French President Nicolas Sarkozy arrived in Afghanistan on Tuesday for a brief and unannounced visit to meet troops serving with the International Security Assistance Force, a reporter on his plane said.
The French leader was due to head to the Kapisa region northeast of Kabul to visit troops stationed at the Tagab base, a source at the presidential palace earlier told AFP.
It was his third visit to the battle-scarred country since he became president and came two days ahead of the Bastille Day French national holiday. His earlier trips were in December 2007 and in August 2008.
His visit came a day after a 22-year-old French soldier was killed in a shooting blamed on "accidental fire" by another French trooper.
Last month Sarkozy said "several hundred" French troops would be withdrawn from Afghanistan before the end of the year.
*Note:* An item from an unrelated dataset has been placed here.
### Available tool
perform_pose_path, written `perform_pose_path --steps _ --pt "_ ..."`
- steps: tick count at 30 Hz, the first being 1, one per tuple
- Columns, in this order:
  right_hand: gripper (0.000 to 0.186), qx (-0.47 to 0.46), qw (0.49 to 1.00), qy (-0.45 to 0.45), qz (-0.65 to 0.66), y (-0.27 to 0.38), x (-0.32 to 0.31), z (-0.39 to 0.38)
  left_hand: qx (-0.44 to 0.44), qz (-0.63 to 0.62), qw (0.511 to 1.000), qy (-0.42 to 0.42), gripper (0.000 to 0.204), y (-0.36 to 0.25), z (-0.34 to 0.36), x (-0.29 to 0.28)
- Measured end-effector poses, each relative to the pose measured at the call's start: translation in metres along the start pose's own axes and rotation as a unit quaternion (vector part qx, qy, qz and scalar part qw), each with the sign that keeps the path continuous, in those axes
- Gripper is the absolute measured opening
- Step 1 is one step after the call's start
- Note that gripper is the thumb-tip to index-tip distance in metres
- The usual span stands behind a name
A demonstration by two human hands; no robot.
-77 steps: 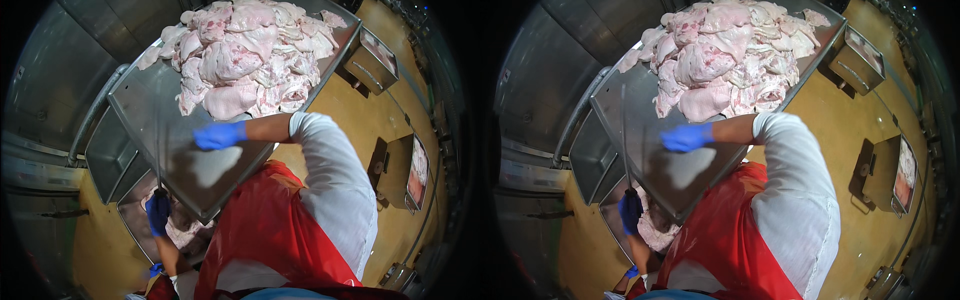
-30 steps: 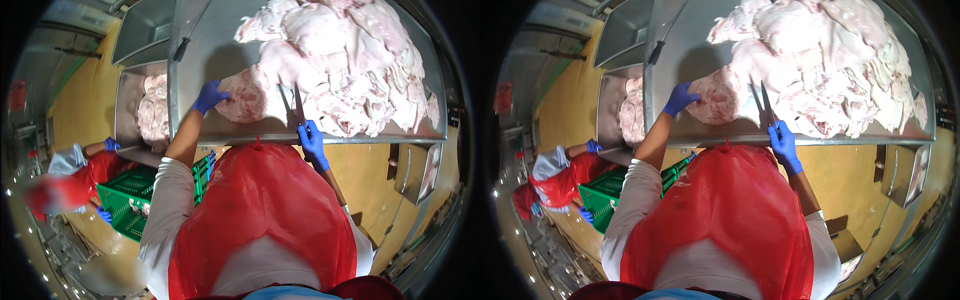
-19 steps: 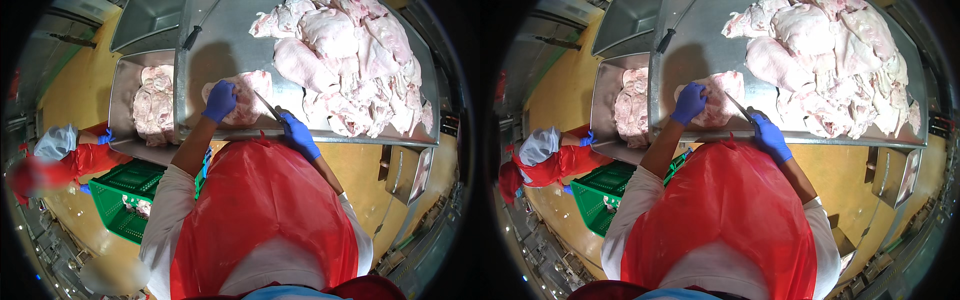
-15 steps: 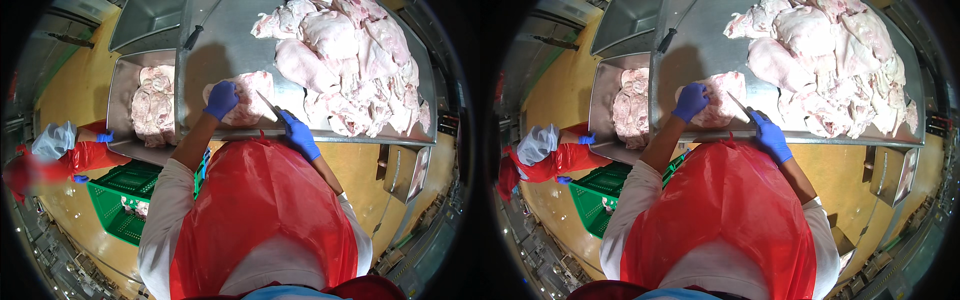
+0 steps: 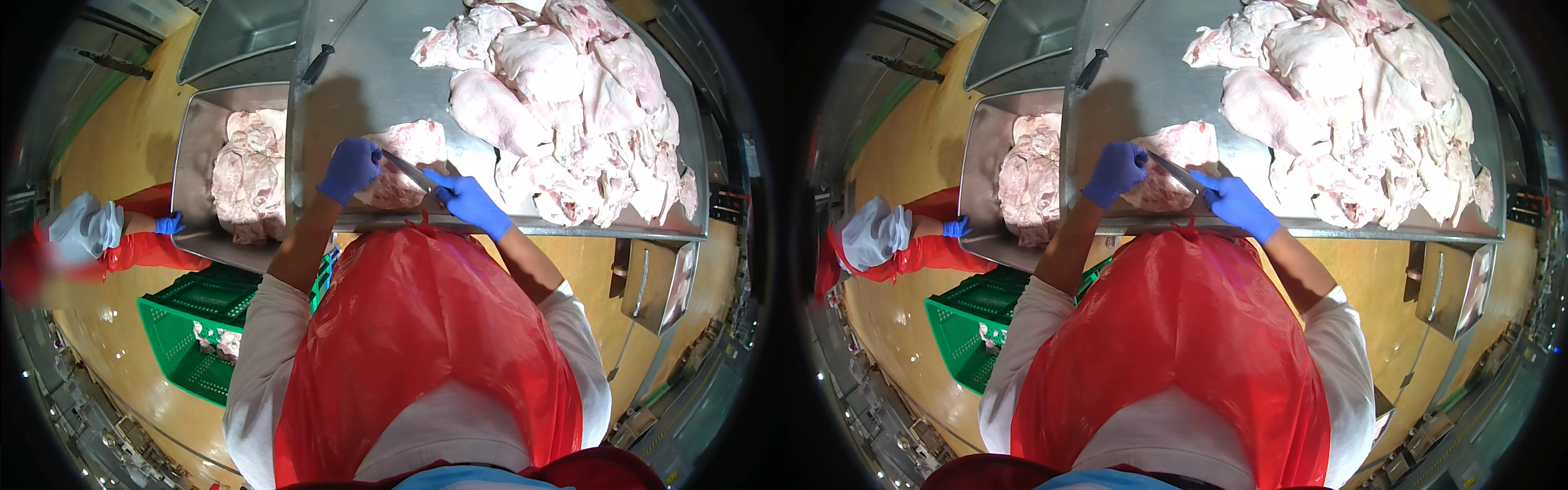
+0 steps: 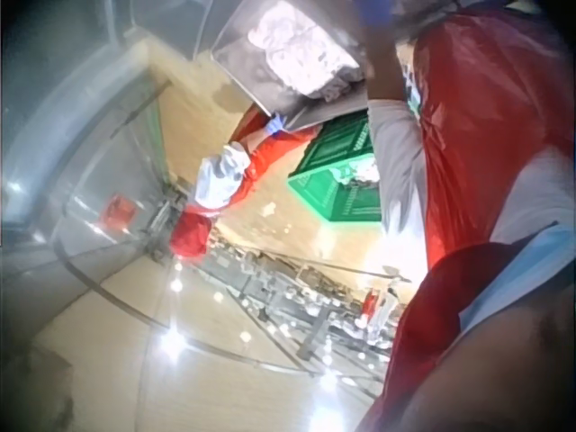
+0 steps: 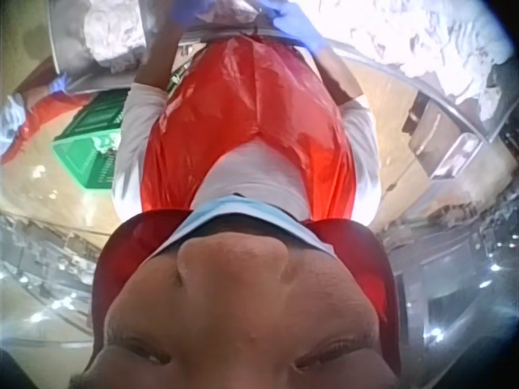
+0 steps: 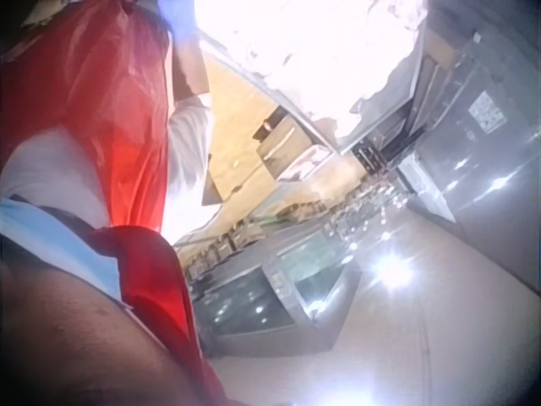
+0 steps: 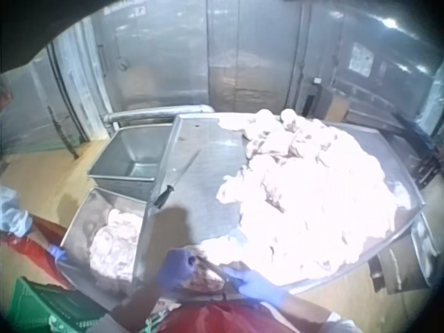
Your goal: The person uses a knife to cut large pieces of raw meat on a stainless steel table. They separate the meat into smaller portions and place them into a metal tray. The process is repeated continuously with multiple pieces of meat.
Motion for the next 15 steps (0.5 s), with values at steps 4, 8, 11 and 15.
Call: perform_pose_path --steps 4,8,11,15 --pt "0.045 -0.234 0.971 -0.039 -0.005 0.015 0.009 0.058 0.004 -0.026 0.997 0.075 0.013 -0.001 0.018 -0.011" --pt "0.047 -0.269 0.963 0.02 -0.009 0.02 0.011 0.071 -0.04 -0.055 0.989 0.131 0.014 0.001 0.025 -0.018" --pt "0.052 -0.128 0.983 0.12 -0.053 -0.024 -0.003 0.025 -0.071 -0.104 0.985 0.118 0.017 0.014 0.02 -0.027" --pt "0.052 -0.07 0.985 0.15 0.04 -0.04 -0.026 -0.003 -0.091 -0.184 0.974 0.095 0.021 0.014 0.021 -0.054"
Point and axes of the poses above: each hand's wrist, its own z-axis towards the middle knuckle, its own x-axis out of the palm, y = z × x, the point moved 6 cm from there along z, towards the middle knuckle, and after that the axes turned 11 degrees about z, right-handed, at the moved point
His office had earlier said France would carry out a progressive pullback of its 4,000 troops "in a proportional manner and in a timeframe similar to the pullback of the American reinforcements".
US President Barack Obama recently ordered all 33,000 US surge troops home from Afghanistan by next summer and declared the beginning of the end of the war, saying the withdrawal would begin this month.
Sarkozy said he shared Obama's belief that security had improved since the killing of Al-Qaeda leader Osama bin Laden in May and that the handover to Afghan troops and police was proceeding smoothly.
Should the situation improve, the pullout of all Western combat troops in 2014 might be "brought forward", he said.